Como principais vantagens o relatório aponta a qualidade, menor tempo de obra, facilidade de ampliação, sustentabilidade, praticidade e custo, e não é difícil justificar cada uma delas.

 

Uma vez que as peças já são levadas prontas para o local da obra, essas estruturas tendem a ter uma ótima qualidade, já que são desenvolvidas em fábricas especializadas, e além disso, a vida útil de um contêiner é de cerca de 100 anos.

 

Como em construções modulares e com contêineres não há tantas personalizações e geralmente são utilizados modelos já produzidos previamente, a velocidade com que os projetos são concluídos é muito maior. Outra vantagem é a possibilidade de aumentar o espaço original da construção, anexando facilmente mais módulos.

 

O custo também é um grande atrativo: uma obra feita com um contêiner de 15 m², por exemplo, custa aproximadamente R$ 39 mil. Já a obra em alvenaria tem um custo de cerca de R$ 47 mil – ou seja, um valor 20% mais caro.

 

Uso e regularização

Amparados em propostas criativas e bem elaboradas, a utilização de módulos e contêineres têm isso muito além das moradias e estabelecimentos comerciais, seja com utilização definitiva ou temporária, como stand de vendas, banheiros e bilheterias para eventos, escritórios, unidades educacionais e de saúde, pousadas, galpões, estúdios de artes, entre outros. As adaptações permitem essa variedade de propostas e ampliam cada vez mais os limites de utilização.
Há, entretanto, alguns postos que precisam ser observados quando se deseja fazer qualquer tipo de construção utilizando contêineres, e o primeiro passo é adquiri-los de forma legal.

 

É preciso, por exemplo, levar em consideração que o contêiner, quando reaproveitado, é considerado um material estrangeiro e deve ser nacionalizado para ter a venda disponibilizada no mercado.
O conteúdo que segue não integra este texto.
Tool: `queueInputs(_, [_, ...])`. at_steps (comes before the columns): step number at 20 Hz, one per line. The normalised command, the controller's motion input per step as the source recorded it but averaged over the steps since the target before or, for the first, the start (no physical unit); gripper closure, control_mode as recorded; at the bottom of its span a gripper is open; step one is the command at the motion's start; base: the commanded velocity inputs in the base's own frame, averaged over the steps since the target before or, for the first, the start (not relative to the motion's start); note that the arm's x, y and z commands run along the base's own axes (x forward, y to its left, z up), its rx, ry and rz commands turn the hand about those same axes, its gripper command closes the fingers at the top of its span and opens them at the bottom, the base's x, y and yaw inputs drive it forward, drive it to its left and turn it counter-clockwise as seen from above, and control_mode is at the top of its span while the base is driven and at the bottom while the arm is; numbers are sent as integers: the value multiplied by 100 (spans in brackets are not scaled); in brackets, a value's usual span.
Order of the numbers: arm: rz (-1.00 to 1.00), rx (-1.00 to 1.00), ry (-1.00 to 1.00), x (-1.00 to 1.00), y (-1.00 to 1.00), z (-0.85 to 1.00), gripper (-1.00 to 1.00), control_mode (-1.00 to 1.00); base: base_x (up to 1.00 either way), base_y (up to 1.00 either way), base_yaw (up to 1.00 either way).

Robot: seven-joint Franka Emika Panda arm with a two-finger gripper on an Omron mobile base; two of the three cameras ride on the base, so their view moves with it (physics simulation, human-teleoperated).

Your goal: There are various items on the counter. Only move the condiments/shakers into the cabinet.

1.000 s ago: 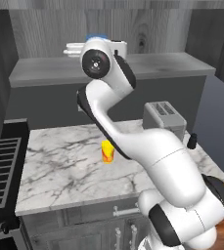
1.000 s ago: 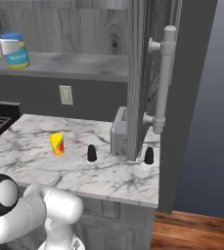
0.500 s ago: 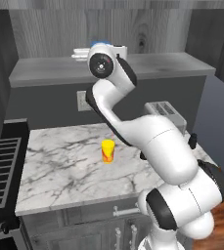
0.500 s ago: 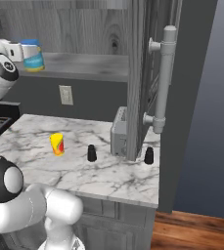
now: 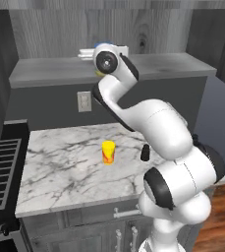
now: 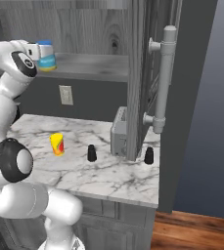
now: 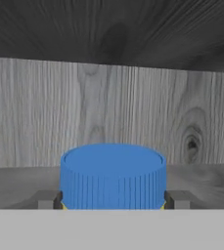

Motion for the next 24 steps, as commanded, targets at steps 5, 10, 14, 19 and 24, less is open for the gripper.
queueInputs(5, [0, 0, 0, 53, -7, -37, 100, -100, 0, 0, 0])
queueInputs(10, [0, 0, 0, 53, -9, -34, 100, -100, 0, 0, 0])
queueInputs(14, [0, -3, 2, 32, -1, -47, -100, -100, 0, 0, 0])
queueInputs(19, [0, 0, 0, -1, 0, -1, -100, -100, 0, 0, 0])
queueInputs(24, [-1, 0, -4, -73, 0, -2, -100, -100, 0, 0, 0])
É importante que o consumidor confira se esse processo foi feito antes de adquirir o produto, e em caso de dúvidas, deve ser procurada a Câmara Brasileira de Contêineres, Transporte Ferroviário e Multimodal.

 

Além disso, é necessário seguir uma série de regras na hora em que for fazer a obra , seja ela comercial ou residencial. Entre as etapas que precisam ser cumpridas estão a obtenção laudo de descontaminação (para comprovar se a peça está livre de resquícios provenientes das cargas transportadas anteriormente), análise do terreno, desenvolvimento de projeto (mostrando detalhadamente como a obra será feita), aprovação na prefeitura e registro imobiliário.

 

Geralmente, os documentos necessários para a regulamentação de uma obra como essa são os mesmos exigidos para construções de alvenaria. Porém, para evitar surpresas, é válido consultar as informações detalhadamente na prefeitura da cidade. Os procedimentos padrões de cada município podem variar, portanto, é importante que o consumidor se informe na sua cidade para entender as exigências específicas.